Together, they could trigger a food crisis affecting hundreds of millions of people. The math is sobering: 318 million people are already food insecure globally.
El Nino is a warming pattern in the tropical Pacific that shifts weather worldwide.
When it hits, it typically pushes cocoa, food oils, rice, and sugar prices higher by disrupting growing conditions from Southeast Asia to South America. U.S. meteorologists estimate a 1-in-3 chance of a "strong" El Nino forming between October and December.
European models put the probability even higher, with some suggesting a "super El Nino" - an exceptionally powerful version.

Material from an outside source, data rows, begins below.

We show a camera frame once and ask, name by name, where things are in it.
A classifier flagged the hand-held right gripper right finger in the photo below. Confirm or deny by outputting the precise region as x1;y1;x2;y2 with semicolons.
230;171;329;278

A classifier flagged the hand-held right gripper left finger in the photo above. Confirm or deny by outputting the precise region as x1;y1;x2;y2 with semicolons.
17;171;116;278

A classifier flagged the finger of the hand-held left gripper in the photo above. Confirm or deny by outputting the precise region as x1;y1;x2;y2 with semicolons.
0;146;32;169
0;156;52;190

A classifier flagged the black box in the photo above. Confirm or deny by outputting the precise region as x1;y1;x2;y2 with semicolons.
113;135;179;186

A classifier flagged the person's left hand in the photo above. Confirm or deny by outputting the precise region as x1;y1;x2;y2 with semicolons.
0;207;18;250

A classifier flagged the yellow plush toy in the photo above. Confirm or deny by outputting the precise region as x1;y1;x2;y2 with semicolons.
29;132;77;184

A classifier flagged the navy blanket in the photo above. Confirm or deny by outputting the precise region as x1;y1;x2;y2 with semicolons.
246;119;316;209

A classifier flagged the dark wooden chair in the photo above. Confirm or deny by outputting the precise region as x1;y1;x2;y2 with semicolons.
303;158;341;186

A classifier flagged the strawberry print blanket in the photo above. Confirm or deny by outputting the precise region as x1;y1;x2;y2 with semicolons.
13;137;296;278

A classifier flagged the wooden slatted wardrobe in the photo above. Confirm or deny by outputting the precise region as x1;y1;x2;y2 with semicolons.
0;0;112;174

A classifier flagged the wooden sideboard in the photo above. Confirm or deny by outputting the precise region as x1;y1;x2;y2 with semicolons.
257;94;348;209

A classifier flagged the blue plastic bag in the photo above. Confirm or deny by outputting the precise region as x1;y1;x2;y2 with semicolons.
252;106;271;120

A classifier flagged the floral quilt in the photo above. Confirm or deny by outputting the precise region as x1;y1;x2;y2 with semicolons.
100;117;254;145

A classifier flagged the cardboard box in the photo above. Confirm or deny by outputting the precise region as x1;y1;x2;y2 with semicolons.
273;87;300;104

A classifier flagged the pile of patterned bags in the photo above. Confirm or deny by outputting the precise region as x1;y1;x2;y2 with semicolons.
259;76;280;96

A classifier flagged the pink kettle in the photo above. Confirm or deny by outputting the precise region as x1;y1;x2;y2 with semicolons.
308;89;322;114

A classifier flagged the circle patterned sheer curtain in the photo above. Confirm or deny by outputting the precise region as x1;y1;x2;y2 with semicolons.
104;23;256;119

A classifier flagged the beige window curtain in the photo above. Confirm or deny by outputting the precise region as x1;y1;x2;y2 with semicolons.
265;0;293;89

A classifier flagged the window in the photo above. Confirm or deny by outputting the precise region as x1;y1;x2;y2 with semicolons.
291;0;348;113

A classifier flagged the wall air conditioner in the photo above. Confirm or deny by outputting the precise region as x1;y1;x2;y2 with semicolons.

Paul Donovan, chief economist at UBS, warned: "2026 might produce a super El Nino weather pattern. In that case, drought and limited water supply might be more important than shortages of nitrogen."
About one-third of all seaborne fertilizer trade normally passes through the Strait of Hormuz.
Since the blockade began on Feb 28, that shipping has virtually stopped.
Fertilizer is to modern farming what gas is to a car - no supply, no growth. This is hitting at the worst possible time as the U.S. planting season begins.
Dawid Heyl, an analyst at investment firm Ninety One, put it bluntly: "I am a lot more concerned about this time around because of the impact on nitrogen, fertilizer production."
The World Food Programme estimates acute hunger could jump by 45 million people if the conflict persists beyond June.
Three signals matter: El Nino formation indicators from October through December, Strait of Hormuz shipping data showing whether fertilizer is flowing again, and global commodity prices for rice, sugar, cocoa, and cooking oils.
If all three move the wrong direction at once, food inflation accelerates fast.